#### [SUPPLIED DATA]
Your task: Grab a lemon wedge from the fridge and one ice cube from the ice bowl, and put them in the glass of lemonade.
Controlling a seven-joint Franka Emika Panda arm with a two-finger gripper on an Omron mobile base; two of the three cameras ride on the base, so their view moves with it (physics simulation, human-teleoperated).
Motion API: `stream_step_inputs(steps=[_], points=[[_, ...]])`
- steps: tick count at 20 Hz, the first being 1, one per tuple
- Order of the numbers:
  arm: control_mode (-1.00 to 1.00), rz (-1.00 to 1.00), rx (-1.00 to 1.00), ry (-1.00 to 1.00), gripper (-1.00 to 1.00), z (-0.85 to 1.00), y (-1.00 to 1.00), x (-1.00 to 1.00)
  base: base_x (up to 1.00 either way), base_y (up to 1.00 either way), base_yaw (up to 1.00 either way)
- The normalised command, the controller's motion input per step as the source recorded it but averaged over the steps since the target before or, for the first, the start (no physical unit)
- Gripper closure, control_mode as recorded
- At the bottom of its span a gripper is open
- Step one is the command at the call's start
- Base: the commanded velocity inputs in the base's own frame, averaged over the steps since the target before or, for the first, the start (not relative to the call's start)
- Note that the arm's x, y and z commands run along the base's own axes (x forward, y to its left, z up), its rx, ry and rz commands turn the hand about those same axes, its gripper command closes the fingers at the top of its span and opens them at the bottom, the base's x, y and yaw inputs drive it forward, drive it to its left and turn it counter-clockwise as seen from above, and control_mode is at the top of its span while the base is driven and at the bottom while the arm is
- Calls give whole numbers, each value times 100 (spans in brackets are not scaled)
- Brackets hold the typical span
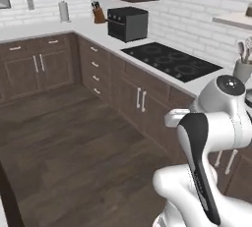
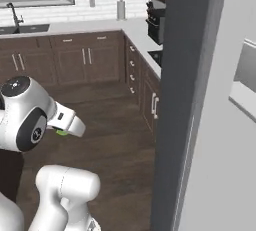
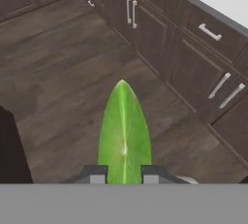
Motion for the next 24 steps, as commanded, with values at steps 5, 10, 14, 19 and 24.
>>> stream_step_inputs(steps=[5,10,14,19,24], points=[[100,0,0,0,100,0,0,0,100,-18,-40],[100,0,0,0,100,0,0,0,93,-1,-56],[100,0,0,0,100,0,0,0,44,0,-76],[100,0,0,0,100,0,0,0,0,0,-93],[100,0,0,0,100,0,0,0,11,0,-87]])
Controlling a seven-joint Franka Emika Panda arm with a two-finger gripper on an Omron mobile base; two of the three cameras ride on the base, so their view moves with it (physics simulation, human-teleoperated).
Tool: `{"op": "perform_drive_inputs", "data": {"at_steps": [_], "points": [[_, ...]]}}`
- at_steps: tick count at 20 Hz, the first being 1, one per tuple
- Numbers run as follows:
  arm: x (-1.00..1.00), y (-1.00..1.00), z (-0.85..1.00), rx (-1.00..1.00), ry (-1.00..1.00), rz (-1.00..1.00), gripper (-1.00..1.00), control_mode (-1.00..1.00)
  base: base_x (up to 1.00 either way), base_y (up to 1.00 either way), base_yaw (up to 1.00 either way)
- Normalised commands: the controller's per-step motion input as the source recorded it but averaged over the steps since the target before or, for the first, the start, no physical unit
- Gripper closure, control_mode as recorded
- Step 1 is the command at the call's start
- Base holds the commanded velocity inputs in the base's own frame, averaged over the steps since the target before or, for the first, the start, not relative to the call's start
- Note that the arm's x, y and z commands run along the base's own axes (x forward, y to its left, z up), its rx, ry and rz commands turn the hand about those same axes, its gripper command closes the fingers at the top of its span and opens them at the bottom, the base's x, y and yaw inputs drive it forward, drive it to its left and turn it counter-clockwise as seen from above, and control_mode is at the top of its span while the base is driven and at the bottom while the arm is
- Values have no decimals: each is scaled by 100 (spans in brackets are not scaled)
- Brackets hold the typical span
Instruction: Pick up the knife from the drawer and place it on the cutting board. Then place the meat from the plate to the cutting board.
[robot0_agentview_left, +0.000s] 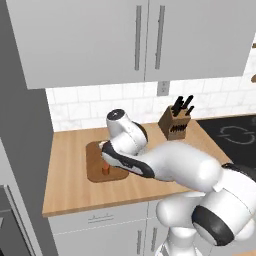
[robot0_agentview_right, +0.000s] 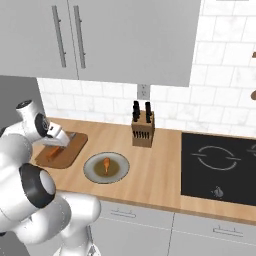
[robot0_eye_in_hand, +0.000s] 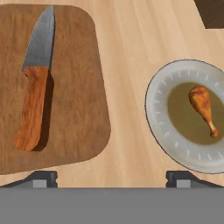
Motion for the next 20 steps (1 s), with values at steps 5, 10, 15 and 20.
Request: {"op": "perform_drive_inputs", "data": {"at_steps": [5,10,15,20], "points": [[-26,-100,3,0,-3,3,-100,-100,0,0,0],[-2,-100,0,1,0,8,-100,-100,0,0,0],[0,-89,0,8,0,14,-100,-100,0,0,0],[10,-55,0,9,2,14,-100,-100,0,0,0]]}}
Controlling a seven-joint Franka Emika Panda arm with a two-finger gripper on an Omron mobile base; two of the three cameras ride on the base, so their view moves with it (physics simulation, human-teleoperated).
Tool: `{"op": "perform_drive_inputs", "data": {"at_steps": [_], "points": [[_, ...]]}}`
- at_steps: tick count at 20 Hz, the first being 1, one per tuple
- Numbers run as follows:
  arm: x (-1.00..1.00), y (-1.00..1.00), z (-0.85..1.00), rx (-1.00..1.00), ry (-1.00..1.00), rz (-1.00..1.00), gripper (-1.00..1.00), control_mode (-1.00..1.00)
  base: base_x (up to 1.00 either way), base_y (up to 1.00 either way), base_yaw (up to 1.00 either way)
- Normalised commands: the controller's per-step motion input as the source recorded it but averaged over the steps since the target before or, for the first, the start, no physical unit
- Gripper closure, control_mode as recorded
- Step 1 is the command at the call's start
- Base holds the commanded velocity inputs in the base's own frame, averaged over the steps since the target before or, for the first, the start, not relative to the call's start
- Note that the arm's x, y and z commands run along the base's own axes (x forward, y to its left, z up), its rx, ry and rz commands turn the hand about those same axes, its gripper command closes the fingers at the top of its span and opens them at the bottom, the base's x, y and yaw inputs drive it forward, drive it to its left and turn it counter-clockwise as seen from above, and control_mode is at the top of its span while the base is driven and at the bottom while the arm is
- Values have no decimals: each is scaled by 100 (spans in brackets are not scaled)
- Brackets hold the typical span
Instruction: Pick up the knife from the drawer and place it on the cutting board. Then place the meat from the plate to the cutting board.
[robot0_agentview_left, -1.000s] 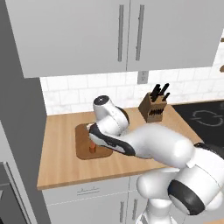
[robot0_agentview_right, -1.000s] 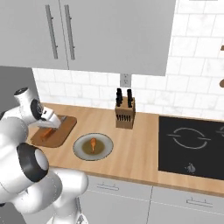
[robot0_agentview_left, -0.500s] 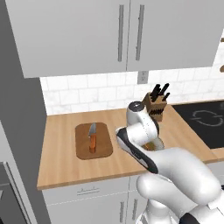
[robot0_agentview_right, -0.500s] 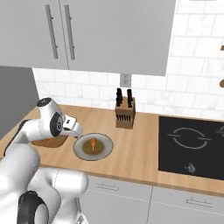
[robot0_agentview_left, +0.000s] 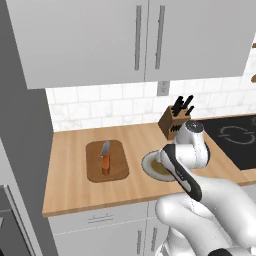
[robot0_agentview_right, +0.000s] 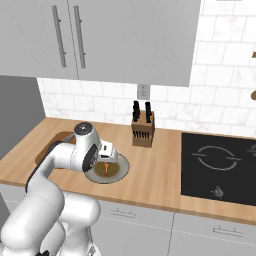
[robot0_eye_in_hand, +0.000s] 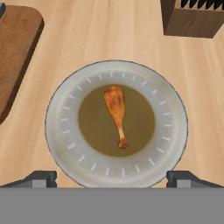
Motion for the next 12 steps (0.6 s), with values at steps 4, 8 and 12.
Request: {"op": "perform_drive_inputs", "data": {"at_steps": [4,8,12], "points": [[29,-16,0,5,6,8,-100,-100,0,0,0],[34,0,-3,0,4,2,-100,-100,0,0,0],[38,0,-10,0,3,1,-100,-100,0,0,0]]}}
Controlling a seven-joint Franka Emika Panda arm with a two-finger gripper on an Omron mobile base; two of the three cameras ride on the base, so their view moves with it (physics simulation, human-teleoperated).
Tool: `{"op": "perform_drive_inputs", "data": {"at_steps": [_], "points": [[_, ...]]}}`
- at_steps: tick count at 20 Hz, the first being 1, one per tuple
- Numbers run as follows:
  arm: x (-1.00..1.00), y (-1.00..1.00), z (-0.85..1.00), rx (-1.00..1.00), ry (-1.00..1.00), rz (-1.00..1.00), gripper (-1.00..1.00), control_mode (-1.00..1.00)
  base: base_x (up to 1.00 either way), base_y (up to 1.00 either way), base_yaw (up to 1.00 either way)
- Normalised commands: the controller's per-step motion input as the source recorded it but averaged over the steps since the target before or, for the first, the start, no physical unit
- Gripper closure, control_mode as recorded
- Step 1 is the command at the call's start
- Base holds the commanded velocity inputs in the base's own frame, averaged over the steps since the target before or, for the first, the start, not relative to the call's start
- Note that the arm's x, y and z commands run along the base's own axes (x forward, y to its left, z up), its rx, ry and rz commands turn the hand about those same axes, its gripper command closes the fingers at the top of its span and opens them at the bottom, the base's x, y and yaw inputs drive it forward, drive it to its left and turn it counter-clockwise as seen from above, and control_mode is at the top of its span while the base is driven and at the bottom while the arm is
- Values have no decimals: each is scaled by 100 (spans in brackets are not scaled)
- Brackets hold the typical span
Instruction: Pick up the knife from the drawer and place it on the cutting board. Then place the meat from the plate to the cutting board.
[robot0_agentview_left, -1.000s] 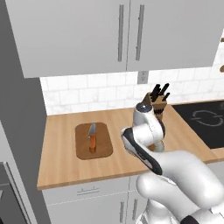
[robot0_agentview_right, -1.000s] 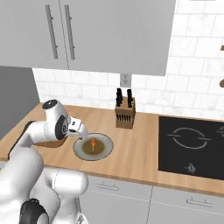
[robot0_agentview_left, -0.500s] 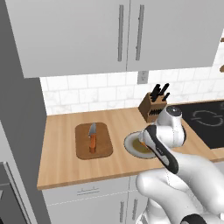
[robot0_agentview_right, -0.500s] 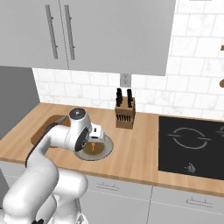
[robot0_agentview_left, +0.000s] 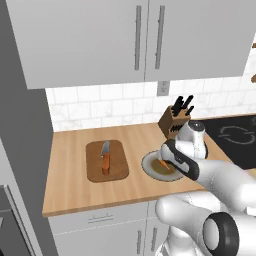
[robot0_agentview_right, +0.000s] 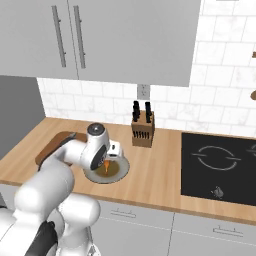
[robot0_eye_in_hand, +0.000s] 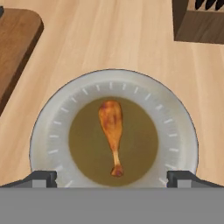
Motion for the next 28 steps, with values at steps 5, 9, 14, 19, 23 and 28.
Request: {"op": "perform_drive_inputs", "data": {"at_steps": [5,9,14,19,23,28], "points": [[31,0,-29,0,6,3,-100,-100,0,0,0],[25,0,-45,0,3,4,-100,-100,0,0,0],[30,0,-36,0,6,4,-100,-100,0,0,0],[32,1,-29,0,8,2,-100,-100,0,0,0],[26,4,-21,0,4,0,100,-100,0,0,0],[14,8,-14,0,1,0,100,-100,0,0,0]]}}
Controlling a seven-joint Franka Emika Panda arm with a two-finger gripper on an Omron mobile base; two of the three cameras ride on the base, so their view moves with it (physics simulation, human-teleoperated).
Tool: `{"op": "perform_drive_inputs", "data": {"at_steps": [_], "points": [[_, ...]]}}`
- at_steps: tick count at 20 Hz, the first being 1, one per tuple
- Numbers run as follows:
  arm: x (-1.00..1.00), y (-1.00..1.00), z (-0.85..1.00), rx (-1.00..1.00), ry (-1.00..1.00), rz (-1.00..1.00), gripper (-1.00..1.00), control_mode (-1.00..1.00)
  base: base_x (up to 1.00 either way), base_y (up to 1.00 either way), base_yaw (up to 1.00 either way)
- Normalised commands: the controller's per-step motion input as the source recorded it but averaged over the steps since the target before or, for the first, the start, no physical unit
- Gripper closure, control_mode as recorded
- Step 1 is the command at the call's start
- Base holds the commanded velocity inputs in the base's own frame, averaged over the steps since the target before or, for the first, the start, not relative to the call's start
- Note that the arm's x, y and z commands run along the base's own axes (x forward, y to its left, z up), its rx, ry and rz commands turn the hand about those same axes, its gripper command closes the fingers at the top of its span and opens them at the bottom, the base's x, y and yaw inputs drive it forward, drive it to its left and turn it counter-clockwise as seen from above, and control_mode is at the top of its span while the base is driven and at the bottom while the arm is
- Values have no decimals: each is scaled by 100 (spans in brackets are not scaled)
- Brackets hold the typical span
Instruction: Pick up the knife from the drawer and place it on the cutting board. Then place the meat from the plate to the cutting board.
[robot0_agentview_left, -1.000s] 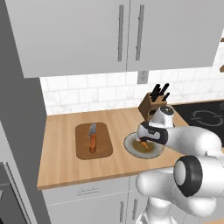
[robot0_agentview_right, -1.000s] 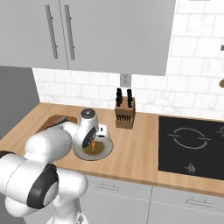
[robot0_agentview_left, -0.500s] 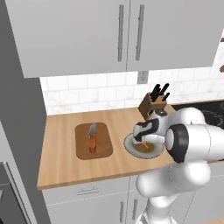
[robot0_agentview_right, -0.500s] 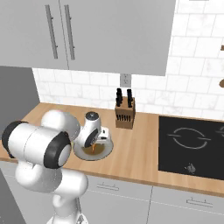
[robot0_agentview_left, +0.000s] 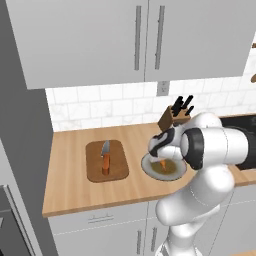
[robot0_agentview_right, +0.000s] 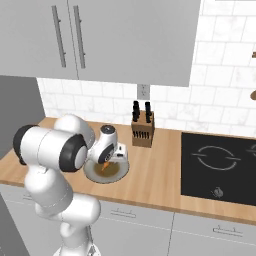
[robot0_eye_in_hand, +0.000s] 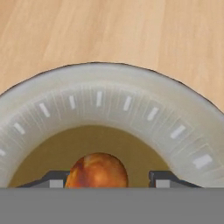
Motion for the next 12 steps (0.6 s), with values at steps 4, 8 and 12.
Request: {"op": "perform_drive_inputs", "data": {"at_steps": [4,8,12], "points": [[0,9,-16,-1,0,0,100,-100,0,0,0],[-11,5,-4,0,0,2,100,-100,0,0,0],[-28,3,33,1,-4,3,100,-100,0,0,0]]}}
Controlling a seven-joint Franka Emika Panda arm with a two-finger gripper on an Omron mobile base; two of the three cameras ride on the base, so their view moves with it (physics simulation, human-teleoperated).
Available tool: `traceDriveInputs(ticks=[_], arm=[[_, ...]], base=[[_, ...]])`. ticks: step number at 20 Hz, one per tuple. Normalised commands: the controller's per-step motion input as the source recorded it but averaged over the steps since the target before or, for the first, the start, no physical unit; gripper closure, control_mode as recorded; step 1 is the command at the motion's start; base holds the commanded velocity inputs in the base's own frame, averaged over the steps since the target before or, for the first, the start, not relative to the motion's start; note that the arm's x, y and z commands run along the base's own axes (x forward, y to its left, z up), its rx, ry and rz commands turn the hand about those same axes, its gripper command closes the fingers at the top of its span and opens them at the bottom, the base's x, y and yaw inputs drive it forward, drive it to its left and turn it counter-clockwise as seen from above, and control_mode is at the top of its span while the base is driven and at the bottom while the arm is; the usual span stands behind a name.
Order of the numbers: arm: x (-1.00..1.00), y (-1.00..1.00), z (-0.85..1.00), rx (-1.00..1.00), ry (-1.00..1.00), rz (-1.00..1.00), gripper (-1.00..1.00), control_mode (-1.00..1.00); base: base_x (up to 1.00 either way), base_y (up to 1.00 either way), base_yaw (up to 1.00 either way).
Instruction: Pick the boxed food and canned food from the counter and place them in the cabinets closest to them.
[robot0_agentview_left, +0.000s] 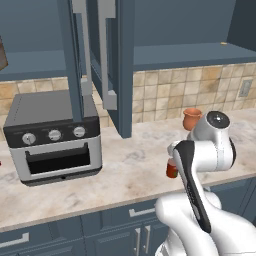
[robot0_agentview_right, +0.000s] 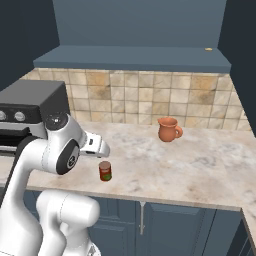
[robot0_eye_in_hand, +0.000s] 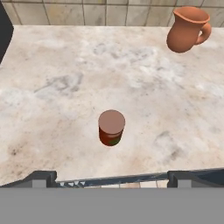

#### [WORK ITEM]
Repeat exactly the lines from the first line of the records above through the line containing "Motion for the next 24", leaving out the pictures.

#### [ANSWER BOX]
Your task: Grab a lemon wedge from the fridge and one ice cube from the ice bowl, and put them in the glass of lemonade.
Controlling a seven-joint Franka Emika Panda arm with a two-finger gripper on an Omron mobile base; two of the three cameras ride on the base, so their view moves with it (physics simulation, human-teleoperated).
Motion API: `stream_step_inputs(steps=[_], points=[[_, ...]])`
- steps: tick count at 20 Hz, the first being 1, one per tuple
- Order of the numbers:
  arm: control_mode (-1.00 to 1.00), rz (-1.00 to 1.00), rx (-1.00 to 1.00), ry (-1.00 to 1.00), gripper (-1.00 to 1.00), z (-0.85 to 1.00), y (-1.00 to 1.00), x (-1.00 to 1.00)
  base: base_x (up to 1.00 either way), base_y (up to 1.00 either way), base_yaw (up to 1.00 either way)
- The normalised command, the controller's motion input per step as the source recorded it but averaged over the steps since the target before or, for the first, the start (no physical unit)
- Gripper closure, control_mode as recorded
- At the bottom of its span a gripper is open
- Step one is the command at the call's start
- Base: the commanded velocity inputs in the base's own frame, averaged over the steps since the target before or, for the first, the start (not relative to the call's start)
- Note that the arm's x, y and z commands run along the base's own axes (x forward, y to its left, z up), its rx, ry and rz commands turn the hand about those same axes, its gripper command closes the fingers at the top of its span and opens them at the bottom, the base's x, y and yaw inputs drive it forward, drive it to its left and turn it counter-clockwise as seen from above, and control_mode is at the top of its span while the base is driven and at the bottom while the arm is
- Calls give whole numbers, each value times 100 (spans in brackets are not scaled)
- Brackets hold the typical span
Motion for the next 24 steps, as commanded, with values at steps 5, 10, 14, 19 and 24.

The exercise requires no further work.